Hello.

I found what Dan told at page C-184 in specification of JDBC 3.0 .


As our discussion shows, difference between ASCII and ISO-8859-1  seems to be 
very confusing .

It is not surprising user of derby misunderstand ASCII and ISO-8859-1 , and call "correctly" getAsciiStream as "getISO8859_1Stream()" .
I think changing behavior of getAsciiStream() would cause confusion application 
programs relying on current behavior .
So I think we should keep current behavior .

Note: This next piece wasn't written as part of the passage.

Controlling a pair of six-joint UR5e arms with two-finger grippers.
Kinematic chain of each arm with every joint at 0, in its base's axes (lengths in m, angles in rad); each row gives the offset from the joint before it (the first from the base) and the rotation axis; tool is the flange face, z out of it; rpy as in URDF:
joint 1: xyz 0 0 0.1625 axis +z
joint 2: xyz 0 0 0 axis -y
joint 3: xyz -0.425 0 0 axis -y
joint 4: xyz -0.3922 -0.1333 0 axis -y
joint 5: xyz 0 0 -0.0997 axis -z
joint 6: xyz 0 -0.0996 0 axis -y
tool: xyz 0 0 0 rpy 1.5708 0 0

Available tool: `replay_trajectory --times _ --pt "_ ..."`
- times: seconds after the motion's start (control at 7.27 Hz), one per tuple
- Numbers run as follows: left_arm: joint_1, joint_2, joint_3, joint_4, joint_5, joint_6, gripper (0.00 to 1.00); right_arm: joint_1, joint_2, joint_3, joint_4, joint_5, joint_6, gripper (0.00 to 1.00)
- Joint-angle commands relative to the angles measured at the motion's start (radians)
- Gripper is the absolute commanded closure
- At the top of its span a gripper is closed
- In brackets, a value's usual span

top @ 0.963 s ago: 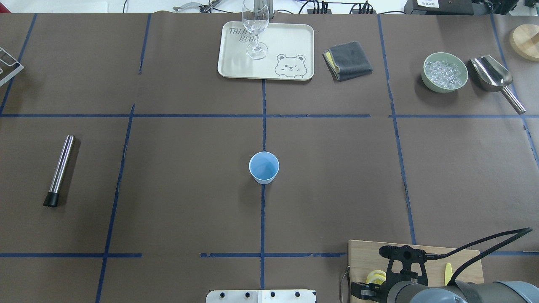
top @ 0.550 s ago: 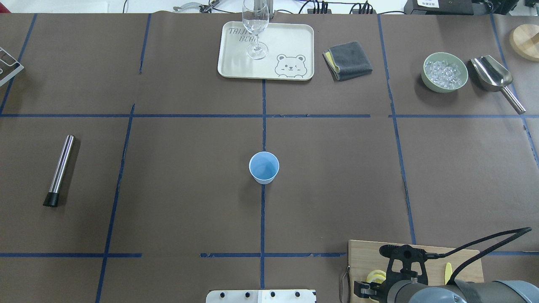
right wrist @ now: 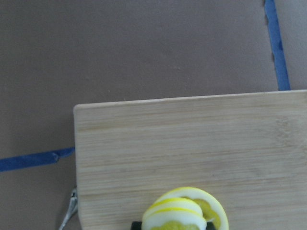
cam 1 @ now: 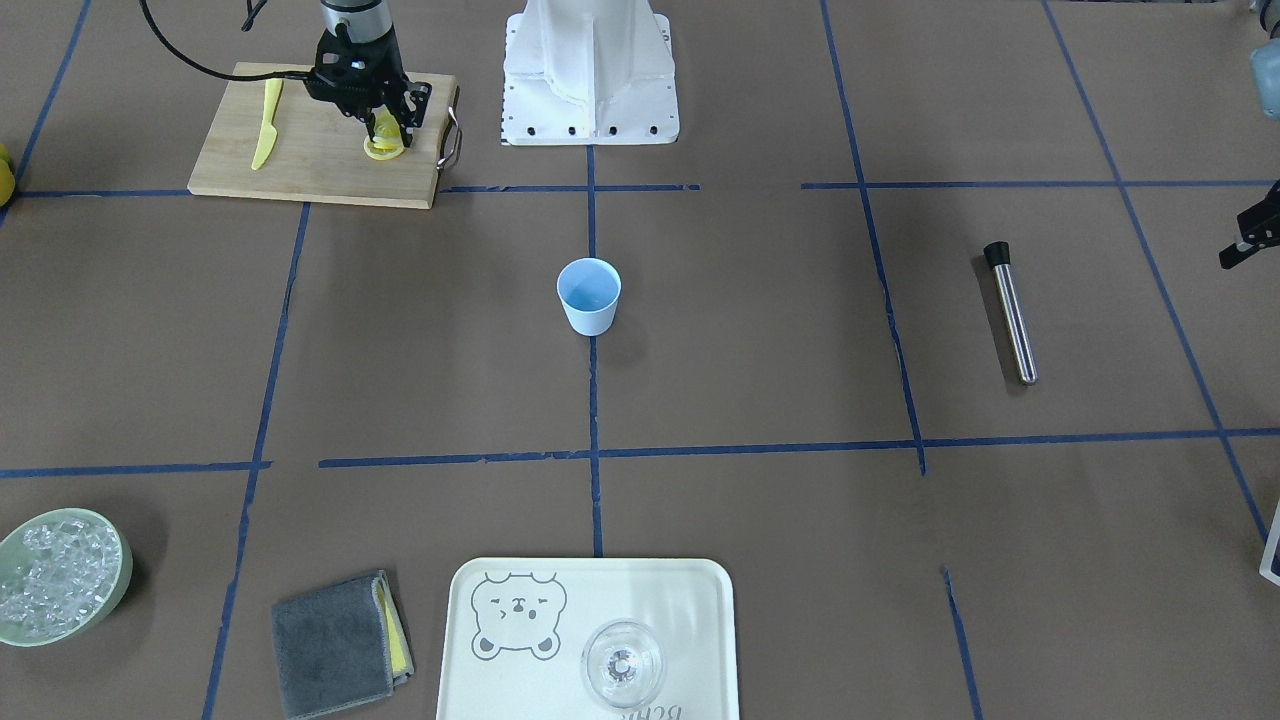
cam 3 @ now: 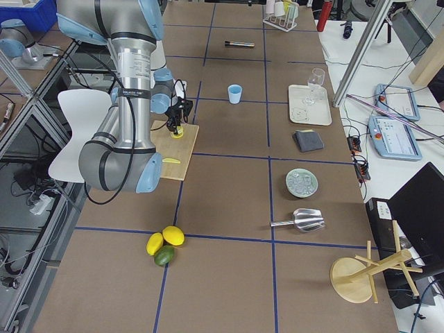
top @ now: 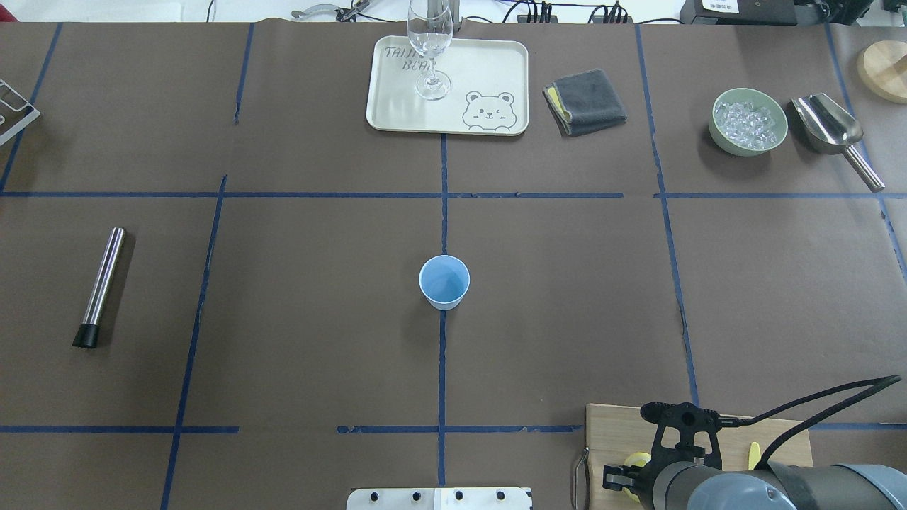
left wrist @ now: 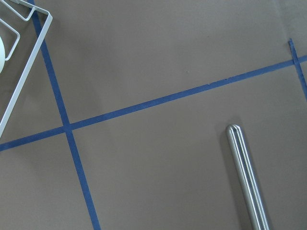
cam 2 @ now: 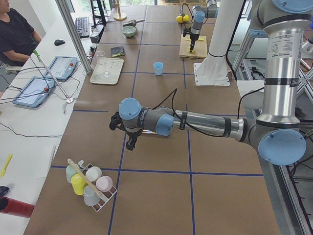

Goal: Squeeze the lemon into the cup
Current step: 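Close the right gripper on the lemon slice and lift it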

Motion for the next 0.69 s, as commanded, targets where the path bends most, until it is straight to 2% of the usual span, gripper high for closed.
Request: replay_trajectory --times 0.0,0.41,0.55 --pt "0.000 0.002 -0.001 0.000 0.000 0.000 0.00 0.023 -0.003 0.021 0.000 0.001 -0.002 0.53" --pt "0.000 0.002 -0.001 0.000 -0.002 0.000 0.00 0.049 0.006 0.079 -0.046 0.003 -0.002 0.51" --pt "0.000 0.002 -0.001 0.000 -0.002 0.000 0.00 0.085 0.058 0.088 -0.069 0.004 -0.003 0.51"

// In my personal feeling , I feel some kind of solidarity ....
// Many engeneers in Japan , who MUST use character outside 0x0000 - 0x00ff ,  
often be troubled with character encoding problem .
// Even engeneers , who only use character inside 0x0000 - 0x00ff , can be 
troubled ...
// I think Experienced Japanese engeneer would not surprise so much finding 
this kind of behavior .
// It's just everyday experience to be troubled with character encoding problem 
 ;_; ( Japanese smiley of crying :) ) .

Well ...  difficulty in encoding characters is World Wide Problem ...

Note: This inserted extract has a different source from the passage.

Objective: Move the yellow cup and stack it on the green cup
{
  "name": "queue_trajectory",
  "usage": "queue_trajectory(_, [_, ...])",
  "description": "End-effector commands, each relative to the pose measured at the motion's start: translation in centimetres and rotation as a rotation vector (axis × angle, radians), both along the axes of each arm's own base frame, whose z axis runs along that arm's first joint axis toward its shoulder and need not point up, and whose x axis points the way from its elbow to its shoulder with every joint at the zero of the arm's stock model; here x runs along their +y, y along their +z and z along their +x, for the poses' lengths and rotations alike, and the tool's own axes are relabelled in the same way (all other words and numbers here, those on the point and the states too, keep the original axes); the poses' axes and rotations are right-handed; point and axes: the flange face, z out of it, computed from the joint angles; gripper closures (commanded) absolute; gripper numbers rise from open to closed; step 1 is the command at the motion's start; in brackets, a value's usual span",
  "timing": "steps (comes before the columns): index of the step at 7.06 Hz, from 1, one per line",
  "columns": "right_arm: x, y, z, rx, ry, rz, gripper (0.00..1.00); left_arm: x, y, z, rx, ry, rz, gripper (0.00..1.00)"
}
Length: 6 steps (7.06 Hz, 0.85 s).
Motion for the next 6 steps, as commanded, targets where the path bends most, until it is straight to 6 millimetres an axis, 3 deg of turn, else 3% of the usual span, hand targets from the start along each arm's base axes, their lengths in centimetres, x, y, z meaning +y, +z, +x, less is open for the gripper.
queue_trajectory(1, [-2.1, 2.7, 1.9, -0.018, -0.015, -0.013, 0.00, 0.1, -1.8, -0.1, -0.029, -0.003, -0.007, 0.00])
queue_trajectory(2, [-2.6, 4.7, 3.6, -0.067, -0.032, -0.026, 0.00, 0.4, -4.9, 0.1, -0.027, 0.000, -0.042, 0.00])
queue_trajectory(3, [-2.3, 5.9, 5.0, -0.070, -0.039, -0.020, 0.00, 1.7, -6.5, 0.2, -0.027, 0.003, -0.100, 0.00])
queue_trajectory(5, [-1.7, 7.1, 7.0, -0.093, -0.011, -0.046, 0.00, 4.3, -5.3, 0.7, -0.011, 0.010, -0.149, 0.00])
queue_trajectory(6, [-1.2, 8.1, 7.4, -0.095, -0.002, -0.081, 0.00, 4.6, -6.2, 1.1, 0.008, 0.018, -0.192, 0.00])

It may be better to record about this information .

Adding information at 
http://db.apache.org/derby/papers/JDBCImplementation.html#GetAsciiStream%28%29 
would make paper gloomy .
I think writing at somehwere in wiki is preferable .
I will record it with modification of this issue .

Best regards .


/*

        Tomohito Nakayama
        [EMAIL PROTECTED]
        [EMAIL PROTECTED]
        [EMAIL PROTECTED]

        Naka
        http://www5.ocn.ne.jp/~tomohito/TopPage.html

*/
----- Original Message ----- From: "Daniel John Debrunner" <[EMAIL PROTECTED]>
To: "Derby Development" <[email protected]>
Sent: Friday, September 23, 2005 12:26 AM
Subject: Re: [jira] Commented: (DERBY-525) getAsciiStreamshould replace 
non-ASCII characters with 0x3f, '?' to match embedded


Bernt M. Johnsen wrote:

Daniel John Debrunner (JIRA) wrote (2005-09-22 15:10:29):

   [ 
http://issues.apache.org/jira/browse/DERBY-525?page=comments#action_12330193 ]

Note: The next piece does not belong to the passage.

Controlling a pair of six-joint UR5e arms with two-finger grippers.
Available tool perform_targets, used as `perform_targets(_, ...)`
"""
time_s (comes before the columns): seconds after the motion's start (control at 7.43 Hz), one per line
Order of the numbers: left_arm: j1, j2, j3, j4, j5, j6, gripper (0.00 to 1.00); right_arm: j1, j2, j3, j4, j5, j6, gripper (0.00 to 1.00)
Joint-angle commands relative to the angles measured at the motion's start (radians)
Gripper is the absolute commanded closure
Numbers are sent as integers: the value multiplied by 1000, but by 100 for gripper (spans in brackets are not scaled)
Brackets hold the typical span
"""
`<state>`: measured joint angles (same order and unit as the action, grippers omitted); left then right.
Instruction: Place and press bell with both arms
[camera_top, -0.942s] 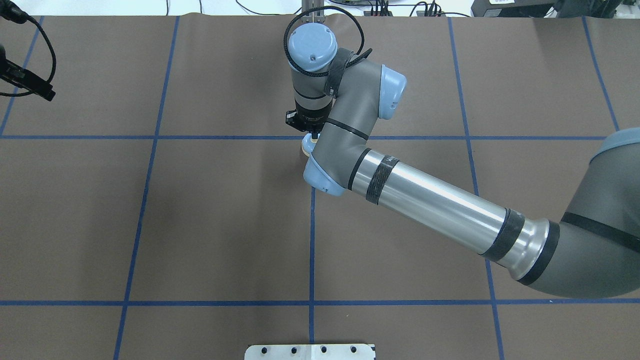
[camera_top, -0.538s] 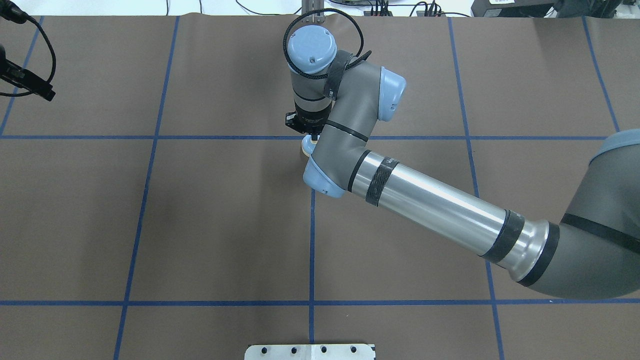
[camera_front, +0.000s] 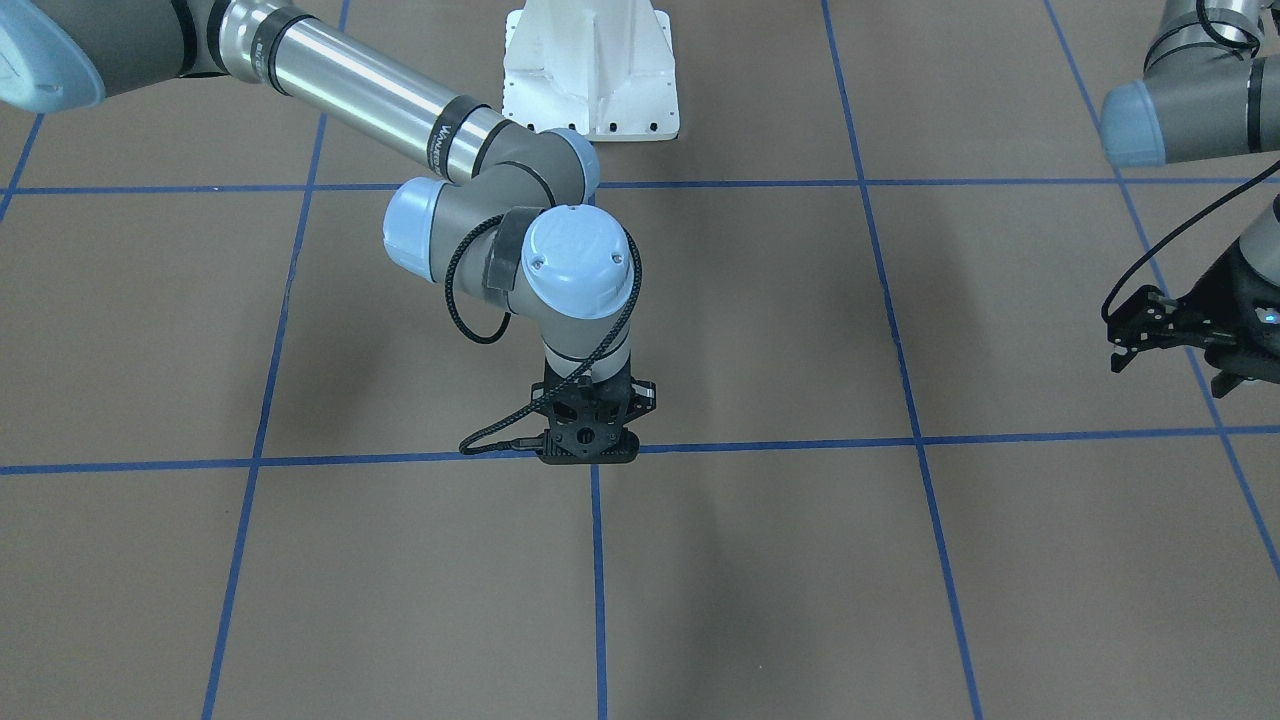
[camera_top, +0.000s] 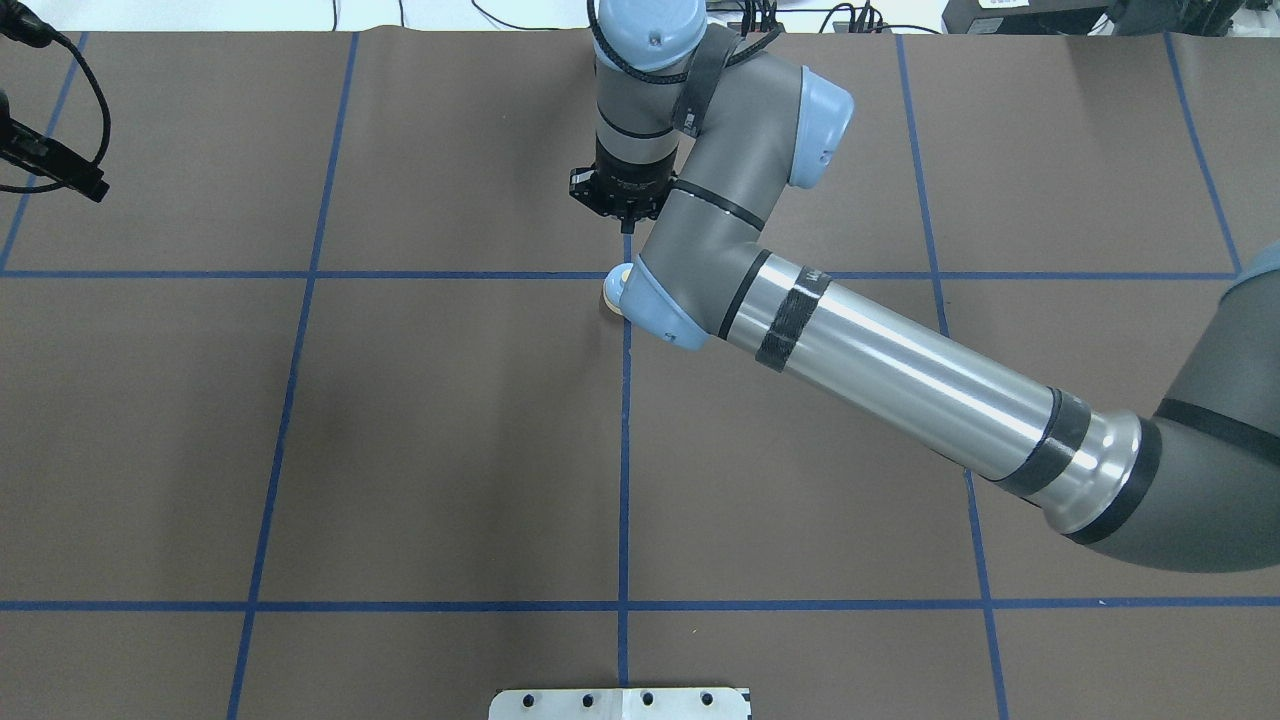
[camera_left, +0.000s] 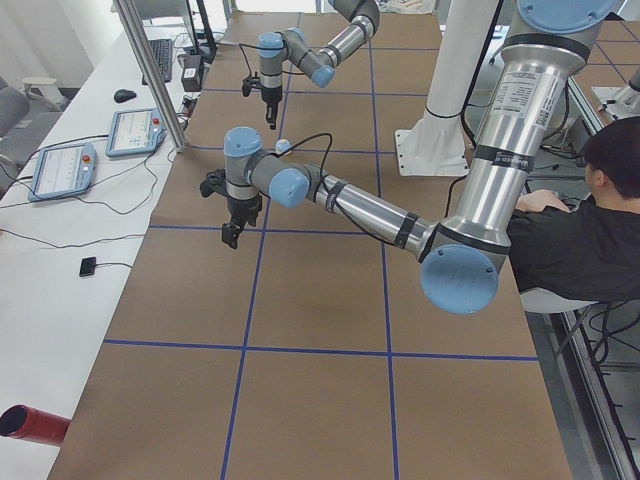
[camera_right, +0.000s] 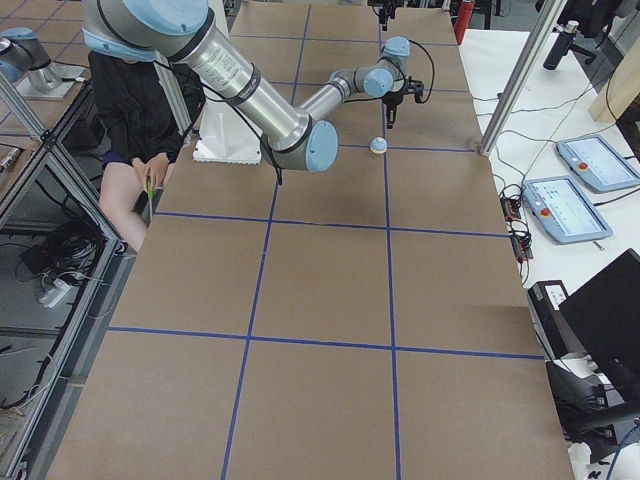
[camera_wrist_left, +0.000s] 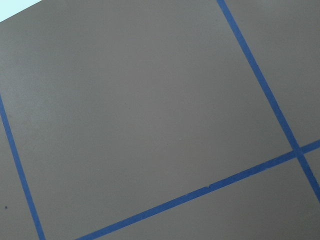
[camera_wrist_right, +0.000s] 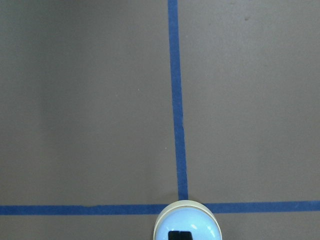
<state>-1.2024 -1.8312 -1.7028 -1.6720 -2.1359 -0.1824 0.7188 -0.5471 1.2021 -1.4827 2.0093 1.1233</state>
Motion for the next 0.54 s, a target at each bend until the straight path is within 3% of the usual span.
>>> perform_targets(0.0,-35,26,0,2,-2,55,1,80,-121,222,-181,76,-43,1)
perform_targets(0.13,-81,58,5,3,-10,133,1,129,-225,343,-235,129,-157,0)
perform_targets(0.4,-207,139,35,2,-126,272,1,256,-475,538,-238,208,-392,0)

Daniel John Debrunner commented on DERBY-525:
---------------------------------------------

See this link for the justifications on why getAsciiStream() uses 8 bits and 
not 7.

http://db.apache.org/derby/papers/JDBCImplementation.html#GetAsciiStream%28%29

Basically, it's based upon definitions from the JDBC spec.


Ok. But if you map Unicode characters in the range 0x0000-0x00ff to
1-byte values without some translation, you get ISO-8859-1 characters,
not ASCII characters (which only covers the values 0x00-0x7f). I guess
it's user-friendly, but then the userdoc should explicitely explain
what is done in a way that is understandable to people who happen know
what exactly what the different standards define (Europeans and Asians
tend to be somewhat better educated in this than people from the
US.... for obvious reasons).

Hey, don't blame me, first I'm not from the US and secondly, this
behaviour is defined by JDBC (and not clearly at that). :-)

To quote JDBC 3.0:

CHAR(code) Character with ASCII code value code, where code is between 0
and 255

So JDBC defines ASCII as codes 0-255, 8 bit, and since this is a JDBC
function we need to follow the JDBC spec.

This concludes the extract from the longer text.